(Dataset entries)

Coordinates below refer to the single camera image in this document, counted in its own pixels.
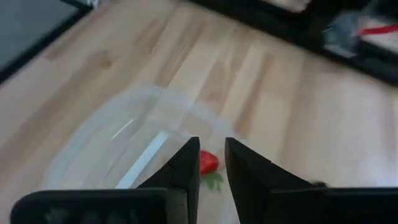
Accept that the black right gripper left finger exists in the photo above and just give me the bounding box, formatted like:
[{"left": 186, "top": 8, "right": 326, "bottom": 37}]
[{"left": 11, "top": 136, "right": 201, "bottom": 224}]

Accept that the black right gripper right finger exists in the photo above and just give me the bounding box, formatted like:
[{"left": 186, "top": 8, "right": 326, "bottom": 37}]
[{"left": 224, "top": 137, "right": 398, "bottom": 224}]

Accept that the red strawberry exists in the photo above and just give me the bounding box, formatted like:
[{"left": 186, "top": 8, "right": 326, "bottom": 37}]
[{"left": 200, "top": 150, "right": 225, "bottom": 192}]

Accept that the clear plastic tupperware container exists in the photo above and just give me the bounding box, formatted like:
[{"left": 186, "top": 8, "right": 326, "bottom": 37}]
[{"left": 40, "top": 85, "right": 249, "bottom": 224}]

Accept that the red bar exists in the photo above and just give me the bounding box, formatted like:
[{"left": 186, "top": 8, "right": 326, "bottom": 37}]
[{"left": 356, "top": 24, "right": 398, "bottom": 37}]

---

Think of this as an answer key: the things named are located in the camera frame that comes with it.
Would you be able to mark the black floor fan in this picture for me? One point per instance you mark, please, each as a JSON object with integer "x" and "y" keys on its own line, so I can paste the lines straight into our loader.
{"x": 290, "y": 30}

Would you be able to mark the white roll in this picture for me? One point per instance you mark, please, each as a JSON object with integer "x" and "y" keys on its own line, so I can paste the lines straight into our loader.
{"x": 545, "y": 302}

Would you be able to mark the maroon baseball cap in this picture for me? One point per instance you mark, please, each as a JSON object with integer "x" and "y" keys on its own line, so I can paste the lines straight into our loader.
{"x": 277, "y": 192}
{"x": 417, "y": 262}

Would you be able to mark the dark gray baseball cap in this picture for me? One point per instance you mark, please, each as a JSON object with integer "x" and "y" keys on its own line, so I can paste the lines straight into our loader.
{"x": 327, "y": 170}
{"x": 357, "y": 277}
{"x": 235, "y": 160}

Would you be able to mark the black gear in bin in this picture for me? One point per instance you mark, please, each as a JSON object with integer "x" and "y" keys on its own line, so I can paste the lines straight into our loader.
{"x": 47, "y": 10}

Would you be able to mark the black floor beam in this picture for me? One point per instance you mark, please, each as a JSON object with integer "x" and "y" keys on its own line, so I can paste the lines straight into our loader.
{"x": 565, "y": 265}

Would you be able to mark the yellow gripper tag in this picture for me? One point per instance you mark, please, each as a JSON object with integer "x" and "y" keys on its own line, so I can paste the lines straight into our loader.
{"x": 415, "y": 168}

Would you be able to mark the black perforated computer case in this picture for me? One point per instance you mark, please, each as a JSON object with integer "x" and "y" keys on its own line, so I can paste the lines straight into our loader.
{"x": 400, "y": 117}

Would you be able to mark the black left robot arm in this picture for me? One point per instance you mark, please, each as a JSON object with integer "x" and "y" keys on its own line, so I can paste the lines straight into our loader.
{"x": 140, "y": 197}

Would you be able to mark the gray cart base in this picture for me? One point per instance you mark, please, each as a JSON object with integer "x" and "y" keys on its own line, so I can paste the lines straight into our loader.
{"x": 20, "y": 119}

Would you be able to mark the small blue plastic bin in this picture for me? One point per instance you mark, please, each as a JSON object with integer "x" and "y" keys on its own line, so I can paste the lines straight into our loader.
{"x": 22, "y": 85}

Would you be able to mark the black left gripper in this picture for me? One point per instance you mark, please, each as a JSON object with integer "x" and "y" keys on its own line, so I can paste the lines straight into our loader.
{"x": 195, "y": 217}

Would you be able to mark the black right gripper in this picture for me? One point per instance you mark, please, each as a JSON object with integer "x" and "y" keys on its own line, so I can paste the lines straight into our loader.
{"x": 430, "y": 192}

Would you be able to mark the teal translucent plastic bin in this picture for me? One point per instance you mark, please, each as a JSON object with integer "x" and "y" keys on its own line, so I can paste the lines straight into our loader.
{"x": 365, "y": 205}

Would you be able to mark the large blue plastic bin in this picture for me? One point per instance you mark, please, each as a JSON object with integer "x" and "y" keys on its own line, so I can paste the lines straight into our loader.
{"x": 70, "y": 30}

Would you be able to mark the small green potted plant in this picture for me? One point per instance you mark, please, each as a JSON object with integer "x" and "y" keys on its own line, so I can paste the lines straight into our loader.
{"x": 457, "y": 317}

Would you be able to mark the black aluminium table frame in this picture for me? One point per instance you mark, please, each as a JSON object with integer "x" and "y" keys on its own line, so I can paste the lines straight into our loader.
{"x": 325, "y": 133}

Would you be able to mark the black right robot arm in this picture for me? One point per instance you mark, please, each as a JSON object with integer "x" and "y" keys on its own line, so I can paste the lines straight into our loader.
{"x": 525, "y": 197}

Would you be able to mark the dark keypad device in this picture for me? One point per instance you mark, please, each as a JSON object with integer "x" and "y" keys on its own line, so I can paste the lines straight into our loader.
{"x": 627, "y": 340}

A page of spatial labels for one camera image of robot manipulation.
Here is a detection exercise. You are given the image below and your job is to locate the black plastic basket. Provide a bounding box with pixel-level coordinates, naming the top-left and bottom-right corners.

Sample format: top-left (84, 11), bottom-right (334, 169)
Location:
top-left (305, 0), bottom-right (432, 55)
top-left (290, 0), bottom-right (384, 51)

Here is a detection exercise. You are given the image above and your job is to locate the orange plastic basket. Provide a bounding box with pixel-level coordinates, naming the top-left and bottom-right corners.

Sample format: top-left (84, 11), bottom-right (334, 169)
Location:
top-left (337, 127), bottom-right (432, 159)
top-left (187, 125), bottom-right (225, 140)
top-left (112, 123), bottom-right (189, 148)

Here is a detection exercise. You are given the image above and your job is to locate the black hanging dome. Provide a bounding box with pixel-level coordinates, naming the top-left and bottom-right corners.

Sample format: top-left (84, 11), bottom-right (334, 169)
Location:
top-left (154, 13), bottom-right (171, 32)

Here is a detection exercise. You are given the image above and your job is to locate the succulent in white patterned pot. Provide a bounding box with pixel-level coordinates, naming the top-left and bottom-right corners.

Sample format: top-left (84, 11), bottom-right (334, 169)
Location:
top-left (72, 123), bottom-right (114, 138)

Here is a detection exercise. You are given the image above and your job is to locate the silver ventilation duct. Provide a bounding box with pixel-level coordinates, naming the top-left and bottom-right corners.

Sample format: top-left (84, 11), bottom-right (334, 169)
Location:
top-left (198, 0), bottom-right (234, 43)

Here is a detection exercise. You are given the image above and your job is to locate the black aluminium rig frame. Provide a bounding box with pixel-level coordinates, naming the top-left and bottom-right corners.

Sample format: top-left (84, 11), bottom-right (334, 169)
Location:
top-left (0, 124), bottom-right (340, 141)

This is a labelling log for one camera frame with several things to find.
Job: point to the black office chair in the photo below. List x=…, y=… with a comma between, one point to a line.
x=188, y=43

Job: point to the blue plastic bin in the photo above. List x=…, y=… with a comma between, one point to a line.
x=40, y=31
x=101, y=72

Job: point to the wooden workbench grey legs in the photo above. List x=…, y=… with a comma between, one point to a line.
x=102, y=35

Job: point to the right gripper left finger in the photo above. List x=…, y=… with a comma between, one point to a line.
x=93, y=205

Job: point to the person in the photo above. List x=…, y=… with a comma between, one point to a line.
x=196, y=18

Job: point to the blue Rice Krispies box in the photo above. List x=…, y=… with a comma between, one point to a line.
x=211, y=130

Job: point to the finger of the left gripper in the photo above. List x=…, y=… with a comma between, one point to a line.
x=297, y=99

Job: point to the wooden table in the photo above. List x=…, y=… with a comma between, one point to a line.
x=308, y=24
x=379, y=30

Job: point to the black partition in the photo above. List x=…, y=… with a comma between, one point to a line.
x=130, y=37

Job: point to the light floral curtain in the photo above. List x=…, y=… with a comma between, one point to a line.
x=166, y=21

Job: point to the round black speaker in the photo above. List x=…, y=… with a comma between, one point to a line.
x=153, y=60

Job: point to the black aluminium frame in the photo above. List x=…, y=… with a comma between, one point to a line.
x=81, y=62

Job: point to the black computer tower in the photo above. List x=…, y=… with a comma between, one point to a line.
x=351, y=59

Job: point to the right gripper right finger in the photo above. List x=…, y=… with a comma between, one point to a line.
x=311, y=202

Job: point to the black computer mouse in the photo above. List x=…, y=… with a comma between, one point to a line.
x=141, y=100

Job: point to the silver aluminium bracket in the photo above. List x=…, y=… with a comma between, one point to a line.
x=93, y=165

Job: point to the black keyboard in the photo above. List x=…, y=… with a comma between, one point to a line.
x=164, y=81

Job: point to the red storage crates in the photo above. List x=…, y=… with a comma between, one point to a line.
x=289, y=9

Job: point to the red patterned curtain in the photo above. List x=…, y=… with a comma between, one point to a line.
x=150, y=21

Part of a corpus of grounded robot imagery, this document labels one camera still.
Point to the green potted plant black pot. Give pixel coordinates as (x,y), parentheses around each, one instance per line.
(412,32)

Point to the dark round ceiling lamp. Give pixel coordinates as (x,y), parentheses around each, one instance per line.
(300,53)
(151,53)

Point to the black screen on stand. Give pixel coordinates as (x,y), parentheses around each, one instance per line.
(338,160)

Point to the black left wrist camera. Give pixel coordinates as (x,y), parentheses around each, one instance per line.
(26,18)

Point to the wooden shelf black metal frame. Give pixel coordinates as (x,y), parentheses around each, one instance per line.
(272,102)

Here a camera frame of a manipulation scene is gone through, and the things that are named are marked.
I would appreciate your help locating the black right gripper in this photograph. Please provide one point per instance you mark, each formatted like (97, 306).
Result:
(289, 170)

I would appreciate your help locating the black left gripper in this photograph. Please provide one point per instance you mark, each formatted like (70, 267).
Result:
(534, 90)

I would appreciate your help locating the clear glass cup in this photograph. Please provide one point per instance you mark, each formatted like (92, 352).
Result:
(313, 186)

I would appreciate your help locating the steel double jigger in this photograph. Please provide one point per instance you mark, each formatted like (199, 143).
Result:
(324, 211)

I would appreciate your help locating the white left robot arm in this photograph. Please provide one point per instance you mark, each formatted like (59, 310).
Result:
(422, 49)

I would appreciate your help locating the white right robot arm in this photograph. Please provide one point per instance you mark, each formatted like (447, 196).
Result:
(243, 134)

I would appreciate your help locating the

◆ Exercise details ◆
Report every line of the data in which "just" appears.

◆ Answer space ◆
Accept that the black right gripper left finger exists in the photo above and just give me the bounding box, formatted like:
Accept that the black right gripper right finger exists in the photo above and just give me the bounding box, formatted like:
Accept that the red strawberry exists in the photo above and just give me the bounding box, formatted like:
Accept that the clear plastic tupperware container exists in the photo above and just give me the bounding box, formatted like:
Accept that the red bar exists in the photo above and just give me the bounding box, formatted like:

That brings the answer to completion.